Wszyscy wyszliśmy , i zgrabnym krokiem szliśmy w stronę hotelu ta podróż zajęła nam około 15 minut . Weszliśmy do hotelu idąc prosto do recepcji prosząc o klucz do pokoi.

- Witam ( wita nas z uśmiechem Cathy) 

- Witamy prosimy o klucz do pokoju 311 i 324 

- Oczywiście już daję ( odchodzi od lady i szuka naszych kluczy ) , bardzo proszę ( wręcza nam je z promiennym uśmiechem na twarzy) 

- Chłopaki oto wasz klucz , bardzo proszę ( mówi Ola i oddaje klucz) 

- Bardzo dziękujemy ( Erik bierze od niej klucz i niewinnie się uśmiecha )

- To co mała widzimy się o 21:00 ? Przyjdę po Ciebie ( mówiąc to trzymał mnie za dłonie i spoglądał mi prosto w oczy )
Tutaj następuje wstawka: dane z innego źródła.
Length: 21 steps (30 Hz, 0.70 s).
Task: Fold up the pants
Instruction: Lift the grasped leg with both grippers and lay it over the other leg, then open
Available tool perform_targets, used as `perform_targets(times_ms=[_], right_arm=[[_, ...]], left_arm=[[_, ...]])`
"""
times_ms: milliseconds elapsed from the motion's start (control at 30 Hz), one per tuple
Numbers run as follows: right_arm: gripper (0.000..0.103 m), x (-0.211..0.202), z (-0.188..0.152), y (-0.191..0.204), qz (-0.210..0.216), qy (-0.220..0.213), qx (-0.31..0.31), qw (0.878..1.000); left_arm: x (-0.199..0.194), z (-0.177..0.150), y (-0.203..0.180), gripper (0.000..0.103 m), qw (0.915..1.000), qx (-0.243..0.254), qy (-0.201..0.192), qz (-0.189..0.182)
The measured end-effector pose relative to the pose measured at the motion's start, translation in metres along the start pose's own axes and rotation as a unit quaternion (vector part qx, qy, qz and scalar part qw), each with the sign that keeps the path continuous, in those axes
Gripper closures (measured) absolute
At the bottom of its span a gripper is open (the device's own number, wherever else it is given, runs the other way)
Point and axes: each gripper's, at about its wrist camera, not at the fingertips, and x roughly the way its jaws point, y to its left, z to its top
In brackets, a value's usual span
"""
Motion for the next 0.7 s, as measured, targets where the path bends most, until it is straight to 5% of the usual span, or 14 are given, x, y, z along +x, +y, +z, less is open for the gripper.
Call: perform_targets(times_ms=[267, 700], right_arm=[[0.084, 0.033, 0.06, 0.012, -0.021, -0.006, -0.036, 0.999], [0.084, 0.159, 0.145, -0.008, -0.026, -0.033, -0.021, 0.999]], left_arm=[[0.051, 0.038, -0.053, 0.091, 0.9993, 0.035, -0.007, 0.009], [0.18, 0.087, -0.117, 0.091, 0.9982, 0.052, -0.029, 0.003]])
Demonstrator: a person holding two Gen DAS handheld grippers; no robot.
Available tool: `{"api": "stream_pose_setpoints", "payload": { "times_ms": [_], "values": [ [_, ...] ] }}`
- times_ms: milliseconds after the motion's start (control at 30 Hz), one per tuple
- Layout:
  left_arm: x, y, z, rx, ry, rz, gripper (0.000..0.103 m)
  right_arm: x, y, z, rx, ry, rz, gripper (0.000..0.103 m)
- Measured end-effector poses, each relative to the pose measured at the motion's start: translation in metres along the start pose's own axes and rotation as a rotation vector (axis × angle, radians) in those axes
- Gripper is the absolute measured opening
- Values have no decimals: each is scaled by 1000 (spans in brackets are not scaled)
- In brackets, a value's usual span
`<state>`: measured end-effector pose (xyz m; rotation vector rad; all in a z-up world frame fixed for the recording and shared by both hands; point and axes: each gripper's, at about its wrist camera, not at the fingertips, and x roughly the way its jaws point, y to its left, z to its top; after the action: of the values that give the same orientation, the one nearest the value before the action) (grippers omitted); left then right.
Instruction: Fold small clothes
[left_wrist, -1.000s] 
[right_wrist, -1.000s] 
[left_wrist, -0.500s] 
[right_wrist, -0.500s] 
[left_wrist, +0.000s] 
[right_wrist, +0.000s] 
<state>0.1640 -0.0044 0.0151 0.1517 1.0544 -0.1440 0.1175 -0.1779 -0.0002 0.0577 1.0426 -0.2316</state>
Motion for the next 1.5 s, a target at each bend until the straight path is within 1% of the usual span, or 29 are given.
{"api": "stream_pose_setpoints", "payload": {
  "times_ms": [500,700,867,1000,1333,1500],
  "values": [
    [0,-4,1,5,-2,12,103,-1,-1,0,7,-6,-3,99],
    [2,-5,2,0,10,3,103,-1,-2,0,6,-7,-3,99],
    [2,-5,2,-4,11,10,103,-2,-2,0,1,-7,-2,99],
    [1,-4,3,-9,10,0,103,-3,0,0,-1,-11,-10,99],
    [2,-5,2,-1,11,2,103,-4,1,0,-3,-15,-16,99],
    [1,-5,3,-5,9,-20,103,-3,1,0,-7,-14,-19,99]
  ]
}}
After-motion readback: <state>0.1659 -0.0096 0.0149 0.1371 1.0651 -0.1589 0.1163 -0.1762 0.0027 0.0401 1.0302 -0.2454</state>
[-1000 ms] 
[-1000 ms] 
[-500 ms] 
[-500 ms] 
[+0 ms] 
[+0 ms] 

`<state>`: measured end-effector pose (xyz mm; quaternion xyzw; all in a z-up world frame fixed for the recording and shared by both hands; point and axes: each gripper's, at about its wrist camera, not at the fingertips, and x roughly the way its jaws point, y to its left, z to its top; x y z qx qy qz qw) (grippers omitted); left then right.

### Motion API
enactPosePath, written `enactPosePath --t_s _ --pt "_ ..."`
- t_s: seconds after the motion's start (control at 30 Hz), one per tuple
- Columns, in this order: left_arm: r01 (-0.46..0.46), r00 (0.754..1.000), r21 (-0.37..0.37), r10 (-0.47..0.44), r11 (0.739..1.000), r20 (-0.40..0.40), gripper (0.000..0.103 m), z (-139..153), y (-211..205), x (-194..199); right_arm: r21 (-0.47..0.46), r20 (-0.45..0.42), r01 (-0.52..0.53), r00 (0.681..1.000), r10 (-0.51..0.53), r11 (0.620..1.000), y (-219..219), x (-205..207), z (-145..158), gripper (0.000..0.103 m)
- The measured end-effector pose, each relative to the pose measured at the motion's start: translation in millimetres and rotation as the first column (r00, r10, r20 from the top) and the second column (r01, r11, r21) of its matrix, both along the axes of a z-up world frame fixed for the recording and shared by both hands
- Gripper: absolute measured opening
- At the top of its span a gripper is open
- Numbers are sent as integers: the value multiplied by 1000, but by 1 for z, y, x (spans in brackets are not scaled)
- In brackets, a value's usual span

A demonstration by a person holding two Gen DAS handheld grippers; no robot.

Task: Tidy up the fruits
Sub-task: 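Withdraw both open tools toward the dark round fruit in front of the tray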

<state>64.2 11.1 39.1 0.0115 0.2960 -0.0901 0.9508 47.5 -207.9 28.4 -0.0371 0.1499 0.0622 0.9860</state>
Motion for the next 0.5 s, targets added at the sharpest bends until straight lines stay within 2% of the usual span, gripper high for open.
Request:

- Tak , już się nie mogę doczekać 

- O to wy gdzieś się wybieracie ( zapytał Erik spoglądając na Olę )

- Tak ( odpowiedział Marco )

- To co Ola powiesz na miły wieczór w moim towarzystwie ( zapytał Erik spoglądając na Olę )

- A bardzo chętnie 

- To zapraszam Cię na kolację na plaży 

Ola przytuliła się do Erika dziękując za zaproszenie 

- To do zobaczenia za 3 godziny ( pomachał Marco )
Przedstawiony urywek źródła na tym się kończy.